# [Assignment]
Would you please retype the records that follow, word for word?

Saved entries:

########################################

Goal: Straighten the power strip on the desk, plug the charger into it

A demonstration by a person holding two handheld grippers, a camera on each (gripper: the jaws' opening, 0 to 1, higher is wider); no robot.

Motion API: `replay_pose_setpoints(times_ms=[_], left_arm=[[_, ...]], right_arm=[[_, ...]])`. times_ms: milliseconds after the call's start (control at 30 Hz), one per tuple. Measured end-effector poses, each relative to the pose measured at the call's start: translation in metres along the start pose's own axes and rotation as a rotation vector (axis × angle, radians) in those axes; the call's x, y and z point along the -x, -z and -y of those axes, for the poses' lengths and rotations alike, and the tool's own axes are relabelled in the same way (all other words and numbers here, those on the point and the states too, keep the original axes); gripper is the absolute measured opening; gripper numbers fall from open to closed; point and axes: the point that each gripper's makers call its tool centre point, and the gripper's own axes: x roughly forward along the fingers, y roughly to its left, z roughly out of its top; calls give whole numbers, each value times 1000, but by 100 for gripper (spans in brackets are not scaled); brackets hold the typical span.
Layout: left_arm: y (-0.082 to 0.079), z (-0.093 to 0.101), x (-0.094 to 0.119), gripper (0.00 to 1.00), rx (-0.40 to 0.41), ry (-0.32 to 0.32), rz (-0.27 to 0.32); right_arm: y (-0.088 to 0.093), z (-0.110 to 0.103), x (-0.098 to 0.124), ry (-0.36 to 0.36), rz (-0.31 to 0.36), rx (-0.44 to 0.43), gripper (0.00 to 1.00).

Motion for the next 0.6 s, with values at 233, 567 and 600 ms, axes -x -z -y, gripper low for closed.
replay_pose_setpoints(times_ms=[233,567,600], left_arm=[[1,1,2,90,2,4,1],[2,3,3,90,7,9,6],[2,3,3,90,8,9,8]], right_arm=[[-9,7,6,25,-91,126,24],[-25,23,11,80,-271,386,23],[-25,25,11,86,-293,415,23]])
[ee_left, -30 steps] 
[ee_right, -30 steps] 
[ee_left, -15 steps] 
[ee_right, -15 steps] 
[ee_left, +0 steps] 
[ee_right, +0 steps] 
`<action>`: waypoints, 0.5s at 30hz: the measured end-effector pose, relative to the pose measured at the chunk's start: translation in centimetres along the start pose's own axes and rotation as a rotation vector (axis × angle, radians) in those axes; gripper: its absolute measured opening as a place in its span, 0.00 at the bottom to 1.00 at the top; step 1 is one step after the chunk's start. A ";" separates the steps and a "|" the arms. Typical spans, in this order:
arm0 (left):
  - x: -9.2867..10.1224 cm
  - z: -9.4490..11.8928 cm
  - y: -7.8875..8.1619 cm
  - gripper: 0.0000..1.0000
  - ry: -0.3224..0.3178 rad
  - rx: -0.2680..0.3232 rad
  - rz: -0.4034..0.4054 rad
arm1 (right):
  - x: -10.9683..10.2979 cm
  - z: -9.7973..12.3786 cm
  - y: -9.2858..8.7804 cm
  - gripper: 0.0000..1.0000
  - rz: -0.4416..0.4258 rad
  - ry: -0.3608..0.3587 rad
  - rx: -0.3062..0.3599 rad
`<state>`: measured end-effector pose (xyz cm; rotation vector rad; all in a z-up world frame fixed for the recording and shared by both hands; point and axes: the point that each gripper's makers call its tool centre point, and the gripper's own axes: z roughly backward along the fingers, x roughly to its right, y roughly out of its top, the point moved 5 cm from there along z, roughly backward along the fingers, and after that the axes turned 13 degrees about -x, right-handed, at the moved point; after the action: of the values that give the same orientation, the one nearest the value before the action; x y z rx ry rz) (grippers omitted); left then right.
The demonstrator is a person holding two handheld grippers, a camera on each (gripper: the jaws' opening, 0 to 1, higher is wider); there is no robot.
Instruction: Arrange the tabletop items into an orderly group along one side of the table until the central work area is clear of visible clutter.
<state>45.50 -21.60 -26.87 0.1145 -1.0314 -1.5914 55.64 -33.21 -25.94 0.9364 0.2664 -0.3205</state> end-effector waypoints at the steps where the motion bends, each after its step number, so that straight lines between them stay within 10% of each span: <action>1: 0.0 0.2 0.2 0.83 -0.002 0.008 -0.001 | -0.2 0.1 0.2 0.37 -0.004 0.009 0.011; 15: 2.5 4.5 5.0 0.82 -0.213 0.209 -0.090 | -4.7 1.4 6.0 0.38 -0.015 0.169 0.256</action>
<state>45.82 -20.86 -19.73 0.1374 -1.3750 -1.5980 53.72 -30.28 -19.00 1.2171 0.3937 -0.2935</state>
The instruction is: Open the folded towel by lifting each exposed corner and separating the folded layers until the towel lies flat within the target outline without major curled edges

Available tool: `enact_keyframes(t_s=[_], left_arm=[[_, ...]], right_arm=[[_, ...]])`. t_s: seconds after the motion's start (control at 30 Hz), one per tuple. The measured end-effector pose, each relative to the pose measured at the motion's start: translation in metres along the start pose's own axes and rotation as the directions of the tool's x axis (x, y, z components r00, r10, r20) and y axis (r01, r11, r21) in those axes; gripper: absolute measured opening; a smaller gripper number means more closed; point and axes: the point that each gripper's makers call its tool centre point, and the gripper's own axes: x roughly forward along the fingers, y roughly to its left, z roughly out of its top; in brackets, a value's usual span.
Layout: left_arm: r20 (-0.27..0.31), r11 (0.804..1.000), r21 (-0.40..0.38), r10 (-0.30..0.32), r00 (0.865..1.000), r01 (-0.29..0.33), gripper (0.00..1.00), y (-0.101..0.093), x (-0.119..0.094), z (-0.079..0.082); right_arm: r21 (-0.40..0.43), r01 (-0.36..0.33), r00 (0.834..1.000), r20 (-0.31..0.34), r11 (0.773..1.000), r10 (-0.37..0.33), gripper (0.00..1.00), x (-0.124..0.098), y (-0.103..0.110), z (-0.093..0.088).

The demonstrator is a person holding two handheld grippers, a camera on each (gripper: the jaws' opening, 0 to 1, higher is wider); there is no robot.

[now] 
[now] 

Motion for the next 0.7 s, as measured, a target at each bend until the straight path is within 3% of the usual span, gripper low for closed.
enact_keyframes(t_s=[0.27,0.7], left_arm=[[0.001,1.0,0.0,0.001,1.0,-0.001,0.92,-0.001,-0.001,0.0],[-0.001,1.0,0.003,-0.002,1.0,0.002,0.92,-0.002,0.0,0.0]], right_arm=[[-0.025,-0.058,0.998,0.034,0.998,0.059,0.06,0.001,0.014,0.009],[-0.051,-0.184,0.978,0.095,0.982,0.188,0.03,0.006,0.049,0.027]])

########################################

# [Output]
Goal: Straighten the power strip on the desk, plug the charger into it

A demonstration by a person holding two handheld grippers, a camera on each (gripper: the jaws' opening, 0 to 1, higher is wider); no robot.

Motion API: `replay_pose_setpoints(times_ms=[_], left_arm=[[_, ...]], right_arm=[[_, ...]])`. times_ms: milliseconds after the call's start (control at 30 Hz), one per tuple. Measured end-effector poses, each relative to the pose measured at the call's start: translation in metres along the start pose's own axes and rotation as a rotation vector (axis × angle, radians) in those axes; the call's x, y and z point along the -x, -z and -y of those axes, for the poses' lengths and rotations alike, and the tool's own axes are relabelled in the same way (all other words and numbers here, those on the point and the states too, keep the original axes); gripper is the absolute measured opening; gripper numbers fall from open to closed; point and axes: the point that each gripper's makers call its tool centre point, and the gripper's own axes: x roughly forward along the fingers, y roughly to its left, z roughly out of its top; calls give whole numbers, each value times 1000, but by 100 for gripper (spans in brackets are not scaled); brackets hold the typical span.
Layout: left_arm: y (-0.082 to 0.079), z (-0.093 to 0.101), x (-0.094 to 0.119), gripper (0.00 to 1.00), rx (-0.40 to 0.41), ry (-0.32 to 0.32), rz (-0.27 to 0.32); right_arm: y (-0.088 to 0.093), z (-0.110 to 0.103), x (-0.098 to 0.124), ry (-0.36 to 0.36), rz (-0.31 to 0.36), rx (-0.44 to 0.43), gripper (0.00 to 1.00).

Motion for the next 0.6 s, with values at 233, 567 and 600 ms, axes -x -z -y, gripper low for closed.
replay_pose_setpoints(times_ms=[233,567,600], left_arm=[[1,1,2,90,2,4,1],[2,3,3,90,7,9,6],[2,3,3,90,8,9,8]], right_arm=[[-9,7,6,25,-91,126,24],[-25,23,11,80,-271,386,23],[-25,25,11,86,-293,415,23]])
[ee_left, -30 steps] 
[ee_right, -30 steps] 
[ee_left, -15 steps] 
[ee_right, -15 steps] 
[ee_left, +0 steps] 
[ee_right, +0 steps] 
`<action>`: waypoints, 0.5s at 30hz: the measured end-effector pose, relative to the pose measured at the chunk's start: translation in centimetres along the start pose's own axes and rotation as a rotation vector (axis × angle, radians) in those axes; gripper: its absolute measured opening as a place in its span, 0.00 at the bottom to 1.00 at the top; step 1 is one step after the chunk's start. A ";" separates the steps and a "|" the arms. Typical spans, in this order:
arm0 (left):
  - x: -9.2867..10.1224 cm
  - z: -9.4490..11.8928 cm
  - y: -7.8875..8.1619 cm
  - gripper: 0.0000..1.0000
  - ry: -0.3224..0.3178 rad
  - rx: -0.2680..0.3232 rad
  - rz: -0.4034..0.4054 rad
arm1 (right):
  - x: -10.9683..10.2979 cm
  - z: -9.7973..12.3786 cm
  - y: -9.2858..8.7804 cm
  - gripper: 0.0000..1.0000
  - rz: -0.4416..0.4258 rad
  - ry: -0.3608..0.3587 rad
  - rx: -0.3062..0.3599 rad
`<state>`: measured end-effector pose (xyz cm; rotation vector rad; all in a z-up world frame fixed for the recording and shared by both hands; point and axes: the point that each gripper's makers call its tool centre point, and the gripper's own axes: z roughly backward along the fingers, x roughly to its right, y roughly out of its top, the point moved 5 cm from there along z, roughly backward along the fingers, and after that the axes turned 13 degrees about -x, right-handed, at the moved point; after the action: of the values that give the same orientation, the one nearest the value before the action; x y z rx ry rz) (grippers omitted); left then right.
The demonstrator is a person holding two handheld grippers, a camera on each (gripper: the jaws' opening, 0 to 1, higher is wider); there is no robot.
Instruction: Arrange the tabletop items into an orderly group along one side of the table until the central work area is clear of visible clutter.
<state>45.50 -21.60 -26.87 0.1145 -1.0314 -1.5914 55.64 -33.21 -25.94 0.9364 0.2664 -0.3205</state> end-effector waypoints at the steps where the motion bends, each after its step number, so that straight lines between them stay within 10% of each span: <action>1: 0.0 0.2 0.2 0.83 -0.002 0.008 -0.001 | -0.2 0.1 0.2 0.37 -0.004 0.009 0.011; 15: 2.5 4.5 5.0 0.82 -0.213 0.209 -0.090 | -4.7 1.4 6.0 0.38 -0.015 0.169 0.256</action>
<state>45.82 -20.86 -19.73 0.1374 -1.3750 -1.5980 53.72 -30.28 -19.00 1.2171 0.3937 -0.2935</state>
The instruction is: Open the folded towel by lifting each exposed corner and separating the folded layers until the towel lies flat within the target outline without major curled edges

Available tool: `enact_keyframes(t_s=[_], left_arm=[[_, ...]], right_arm=[[_, ...]])`. t_s: seconds after the motion's start (control at 30 Hz), one per tuple. The measured end-effector pose, each relative to the pose measured at the motion's start: translation in metres along the start pose's own axes and rotation as the directions of the tool's x axis (x, y, z components r00, r10, r20) and y axis (r01, r11, r21) in those axes; gripper: absolute measured opening; a smaller gripper number means more closed; point and axes: the point that each gripper's makers call its tool centre point, and the gripper's own axes: x roughly forward along the fingers, y roughly to its left, z roughly out of its top; in brackets, a value's usual span.
Layout: left_arm: r20 (-0.27..0.31), r11 (0.804..1.000), r21 (-0.40..0.38), r10 (-0.30..0.32), r00 (0.865..1.000), r01 (-0.29..0.33), gripper (0.00..1.00), y (-0.101..0.093), x (-0.119..0.094), z (-0.079..0.082); right_arm: r21 (-0.40..0.43), r01 (-0.36..0.33), r00 (0.834..1.000), r20 (-0.31..0.34), r11 (0.773..1.000), r10 (-0.37..0.33), gripper (0.00..1.00), x (-0.124..0.098), y (-0.103..0.110), z (-0.093..0.088).

The demonstrator is a person holding two handheld grippers, a camera on each (gripper: the jaws' opening, 0 to 1, higher is wider); there is no robot.

[now] 
[now] 

Motion for the next 0.7 s, as measured, a target at each bend until the straight path is within 3% of the usual span, gripper low for closed.
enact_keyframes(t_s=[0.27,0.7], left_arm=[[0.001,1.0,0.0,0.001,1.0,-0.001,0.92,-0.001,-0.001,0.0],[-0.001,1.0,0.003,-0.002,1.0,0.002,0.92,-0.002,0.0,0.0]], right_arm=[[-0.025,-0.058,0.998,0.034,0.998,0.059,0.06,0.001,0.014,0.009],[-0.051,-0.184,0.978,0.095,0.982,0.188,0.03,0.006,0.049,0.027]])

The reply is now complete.